Her voice became more implicit and confidential, as if to say that this next part was intended just for us non-burn-victims who could follow the safety precautions.  


“Now, do you think she can very well care for those children now that she’s all burned like that?”


She gestured to prompt our unison response.


All Dungarees: “No.”


“No, that’s right, she can’t.”


I couldn’t decide which was more horrifying: the story, or finding myself among the ranks of a uniformed schoolchild army, affirming on cue that we were in fact much more responsible and able to follow instructions than the silly burn victim from the story.  Probably the story was more horrifying.  But still...


***


My first days as a checker were spent in a state of perpetual, scalding terror.  One facet of a grocery store checker’s role in society that you probably don’t really understand unless you’ve ever been lucky enough to spend some time actually doing it is their capacity as receptacles for angry people’s angriness, hurried people’s hurriedness, and nervous people’s nervousness.  And let me just stress the word receptacle.  You’re literally getting paid to ingest the worst in people.  And the thing is, they totally know it.  It’s part of the arrangement.  It’s part of the ritual of going to the grocery store in the United States.  If you’ve had a bad day, you can shit all over the poor asshole who’s bagging up your Haagen Dazs, especially if your coupon doesn’t go through the first time. Also, there should definitely always be this sort manic wave of anxiety that infects you and then every subsequent person in line if anything should interrupt the steady processing of transactions. If the receipt paper runs out, be sure to let out a deep sigh full of consternation and stress and cast significant looks in your neighbors’ directions as if to say, “What and idiot!  And you wonder why he’s working at Safeway.”  If the problem persists, the internal monologue continues (producing appropriate corresponding facial expressions and postures):





“I can’t believe this!  I just can’t.  How could this happen?  Will we ever be able to leave this place?  And what about my purchases?  What will happen to them if I’m not rung up?  Who will look after them?   I can’t possibly care for them in this environment with no kitchen or refrigerator.  How will I put them away if I haven’t left the store yet?  Who’s going to put them away if I’m here and they’re also still here and we haven’t left yet because we haven’t been rung up yet?!?  Ok good, it’s fixed.”

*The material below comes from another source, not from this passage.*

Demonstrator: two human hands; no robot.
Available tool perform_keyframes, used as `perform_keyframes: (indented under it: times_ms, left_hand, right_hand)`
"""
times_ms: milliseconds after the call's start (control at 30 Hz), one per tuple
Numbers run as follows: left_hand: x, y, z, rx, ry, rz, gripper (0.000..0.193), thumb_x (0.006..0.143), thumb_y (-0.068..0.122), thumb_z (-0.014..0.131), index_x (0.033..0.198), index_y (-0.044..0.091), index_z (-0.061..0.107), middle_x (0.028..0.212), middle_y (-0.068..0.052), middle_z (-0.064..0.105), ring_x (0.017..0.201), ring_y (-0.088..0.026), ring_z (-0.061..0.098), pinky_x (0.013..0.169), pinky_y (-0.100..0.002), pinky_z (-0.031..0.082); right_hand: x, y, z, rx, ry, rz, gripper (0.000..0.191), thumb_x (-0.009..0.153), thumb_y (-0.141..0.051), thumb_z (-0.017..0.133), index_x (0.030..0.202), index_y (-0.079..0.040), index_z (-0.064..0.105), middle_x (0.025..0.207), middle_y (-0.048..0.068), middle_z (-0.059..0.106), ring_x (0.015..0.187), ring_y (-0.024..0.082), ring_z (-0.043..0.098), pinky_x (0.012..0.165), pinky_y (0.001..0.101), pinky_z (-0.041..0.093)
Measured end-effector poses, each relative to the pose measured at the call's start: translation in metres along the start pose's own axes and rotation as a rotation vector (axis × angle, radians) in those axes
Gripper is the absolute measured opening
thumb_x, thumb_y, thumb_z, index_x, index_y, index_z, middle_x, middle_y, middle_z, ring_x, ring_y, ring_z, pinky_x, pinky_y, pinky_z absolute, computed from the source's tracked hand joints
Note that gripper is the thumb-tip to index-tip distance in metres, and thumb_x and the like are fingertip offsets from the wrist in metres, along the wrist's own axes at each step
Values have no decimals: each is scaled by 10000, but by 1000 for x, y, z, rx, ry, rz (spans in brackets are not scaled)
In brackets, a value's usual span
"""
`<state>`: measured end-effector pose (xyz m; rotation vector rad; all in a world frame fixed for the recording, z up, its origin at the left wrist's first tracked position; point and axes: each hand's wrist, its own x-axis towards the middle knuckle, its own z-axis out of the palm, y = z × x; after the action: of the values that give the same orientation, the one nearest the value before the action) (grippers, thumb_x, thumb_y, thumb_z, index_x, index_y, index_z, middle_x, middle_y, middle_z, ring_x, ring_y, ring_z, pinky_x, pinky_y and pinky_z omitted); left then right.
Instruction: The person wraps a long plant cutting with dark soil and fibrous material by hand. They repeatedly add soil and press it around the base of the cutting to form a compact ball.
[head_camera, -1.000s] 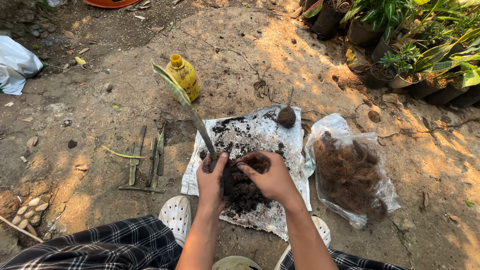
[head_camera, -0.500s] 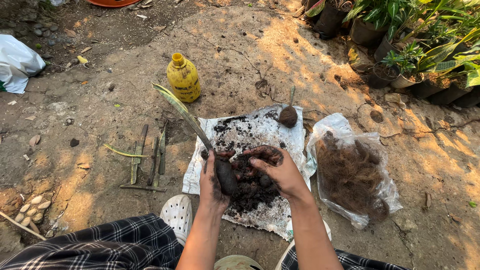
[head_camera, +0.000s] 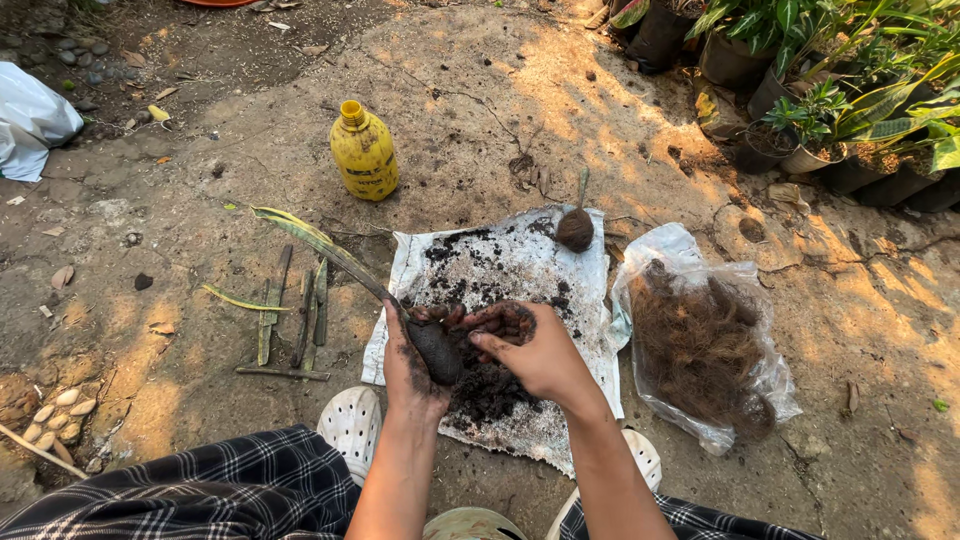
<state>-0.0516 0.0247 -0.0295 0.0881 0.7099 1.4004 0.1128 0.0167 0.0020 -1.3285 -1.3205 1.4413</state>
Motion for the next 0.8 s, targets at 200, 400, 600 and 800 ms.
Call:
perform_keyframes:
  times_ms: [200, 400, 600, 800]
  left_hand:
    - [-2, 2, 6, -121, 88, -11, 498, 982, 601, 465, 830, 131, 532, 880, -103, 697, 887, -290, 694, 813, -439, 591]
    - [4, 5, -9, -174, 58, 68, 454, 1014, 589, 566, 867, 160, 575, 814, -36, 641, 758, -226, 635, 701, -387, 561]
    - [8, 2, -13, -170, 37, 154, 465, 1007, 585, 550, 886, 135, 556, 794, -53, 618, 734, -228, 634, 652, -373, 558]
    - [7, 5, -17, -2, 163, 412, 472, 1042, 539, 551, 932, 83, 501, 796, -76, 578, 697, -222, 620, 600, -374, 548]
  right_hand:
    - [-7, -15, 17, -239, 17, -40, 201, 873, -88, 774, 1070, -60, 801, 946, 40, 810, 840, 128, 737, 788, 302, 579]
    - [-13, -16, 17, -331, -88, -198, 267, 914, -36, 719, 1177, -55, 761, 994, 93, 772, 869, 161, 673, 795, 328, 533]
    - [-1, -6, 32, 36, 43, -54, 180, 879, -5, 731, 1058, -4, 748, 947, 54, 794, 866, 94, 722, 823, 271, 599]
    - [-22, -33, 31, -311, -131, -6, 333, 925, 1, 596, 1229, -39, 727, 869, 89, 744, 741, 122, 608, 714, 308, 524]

Two more things you might not understand:  


1) Checking groceries is a serious athletic endeavor.  Standing and lifting and shifting heavy objects all day is exhausting at best, assuming that you don’t get injured.  That pudgy older woman on the other side of the conveyer belt can probably bench press your weight.  


2) When you talk to hundreds of people per hour for days and days on end in these clipped little regimented interactions, you start to lose track not only of who you are in a conversational setting, but also of whom or what it is that you’re conversing with.  By the end of an hour or two, the people begin to run together into this meaningless sludge of faces and bagging preferences.  “Sure.”  “Absolutely.”  “No problem.”  “Nope, I’m not Russian.”  “Thank you.”  “Do you have your club card?”  Next time you think you’ve really brightened up a checker’s day, take a moment to realize that they probably can’t distinguish you from the thick smear of faces and insincere pleasantries that is perpetually churning past their field of vision and making them feel more and more confused about who or what they are.  Often, the nicest thing you can do for them is to pass through the line quietly.  


***


Ok, so there was all that stuffmaybe not the best experience in the world.  But for cereal, after getting past the uniform and being talked to like a first grader, after improving my core strength and learning to shoulder the strange responsibility of helping people quell the extraordinary terror they occasionally experience when held up in grocery store lines, there was some really interesting stuff to observe.  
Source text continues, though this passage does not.